DATA EXTRACT —

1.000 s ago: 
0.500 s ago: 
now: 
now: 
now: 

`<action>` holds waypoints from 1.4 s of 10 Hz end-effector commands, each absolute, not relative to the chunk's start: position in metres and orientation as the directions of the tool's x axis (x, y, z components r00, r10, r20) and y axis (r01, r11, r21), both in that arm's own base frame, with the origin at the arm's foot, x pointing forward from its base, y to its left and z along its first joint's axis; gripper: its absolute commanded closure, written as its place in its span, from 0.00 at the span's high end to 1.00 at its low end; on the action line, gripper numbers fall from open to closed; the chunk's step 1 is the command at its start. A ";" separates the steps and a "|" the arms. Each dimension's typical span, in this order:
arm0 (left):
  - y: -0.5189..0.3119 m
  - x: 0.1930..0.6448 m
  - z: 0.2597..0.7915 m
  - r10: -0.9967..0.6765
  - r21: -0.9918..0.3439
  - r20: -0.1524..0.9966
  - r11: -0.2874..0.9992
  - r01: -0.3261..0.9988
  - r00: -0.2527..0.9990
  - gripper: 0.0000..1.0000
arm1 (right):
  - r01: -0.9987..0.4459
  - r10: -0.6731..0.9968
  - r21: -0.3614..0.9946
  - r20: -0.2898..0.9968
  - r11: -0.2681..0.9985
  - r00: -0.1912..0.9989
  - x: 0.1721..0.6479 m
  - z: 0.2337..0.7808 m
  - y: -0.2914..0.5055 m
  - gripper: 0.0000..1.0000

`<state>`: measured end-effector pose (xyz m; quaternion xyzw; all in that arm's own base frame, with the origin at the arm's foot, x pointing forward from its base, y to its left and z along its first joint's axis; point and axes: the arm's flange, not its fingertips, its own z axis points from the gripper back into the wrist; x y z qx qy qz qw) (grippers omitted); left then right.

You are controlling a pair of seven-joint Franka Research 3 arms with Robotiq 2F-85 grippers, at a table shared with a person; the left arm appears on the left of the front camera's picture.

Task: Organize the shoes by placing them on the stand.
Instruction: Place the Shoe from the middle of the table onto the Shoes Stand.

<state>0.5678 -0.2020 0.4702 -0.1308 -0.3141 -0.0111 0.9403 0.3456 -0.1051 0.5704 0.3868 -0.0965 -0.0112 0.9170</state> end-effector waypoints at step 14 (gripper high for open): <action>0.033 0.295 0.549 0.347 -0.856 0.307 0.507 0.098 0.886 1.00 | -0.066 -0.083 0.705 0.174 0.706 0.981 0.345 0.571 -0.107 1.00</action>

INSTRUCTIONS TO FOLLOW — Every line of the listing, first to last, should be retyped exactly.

EXPECTED ANSWER —
1.000 s ago: 
0.500 s ago: 
now: 
now: 
now: 

`<action>` holds waypoints from 1.4 s of 10 Hz end-effector commands, each absolute, not relative to the chunk's start: position in metres and orientation as the directions of the tool's x axis (x, y, z components r00, r10, r20) and y axis (r01, r11, r21), both in that arm's own base frame, with the origin at the arm's foot, x pointing forward from its base, y to its left and z along its first joint's axis; gripper: its absolute commanded closure, written as its place in its span, from 0.00 at the span's high end to 1.00 at its low end; on the action line, gripper numbers fall from open to closed; the chunk's step 1 is the command at its start. A ";" separates the steps and a "|" the arms. Each dimension's typical span, in this order:
arm0 (left):
  - y: -0.5189..0.3119 m
  - x: 0.1930..0.6448 m
  - z: 0.2597..0.7915 m
  - r10: -0.9967..0.6765
  - r21: -0.9918..0.3439
  - r20: -0.1524..0.9966
  - r11: -0.2874..0.9992
  - r01: -0.3261..0.9988
  - r00: -0.2527..0.9990
  - gripper: 0.0000..1.0000
arm1 (right):
  - r01: -0.9987..0.4459
  - r10: -0.6731..0.9968
  - r21: -0.3614..0.9946
  - r20: -0.2898..0.9968
  - r11: -0.2681..0.9985
  - r00: -0.1912..0.9989
  - x: 0.1721..0.6479 m
  - z: 0.2337..0.7808 m
  - y: -0.2914..0.5055 m
  - gripper: 0.0000..1.0000

`<state>`: measured end-effector pose (xyz m; quaternion xyzw; all in that arm's own base frame, with the origin at the arm's foot, x pointing forward from its base, y to its left and z along its first joint's axis; point and axes: the arm's flange, not its fingertips, its own z axis points from the gripper back into the wrist; x y z qx qy qz qw) (grippers omitted); left then right.

You are controlling a pair of seven-joint Franka Research 3 arms with Robotiq 2F-85 grippers, at a table shared with a person; the left arm appears on the left of the front camera's picture.

Task: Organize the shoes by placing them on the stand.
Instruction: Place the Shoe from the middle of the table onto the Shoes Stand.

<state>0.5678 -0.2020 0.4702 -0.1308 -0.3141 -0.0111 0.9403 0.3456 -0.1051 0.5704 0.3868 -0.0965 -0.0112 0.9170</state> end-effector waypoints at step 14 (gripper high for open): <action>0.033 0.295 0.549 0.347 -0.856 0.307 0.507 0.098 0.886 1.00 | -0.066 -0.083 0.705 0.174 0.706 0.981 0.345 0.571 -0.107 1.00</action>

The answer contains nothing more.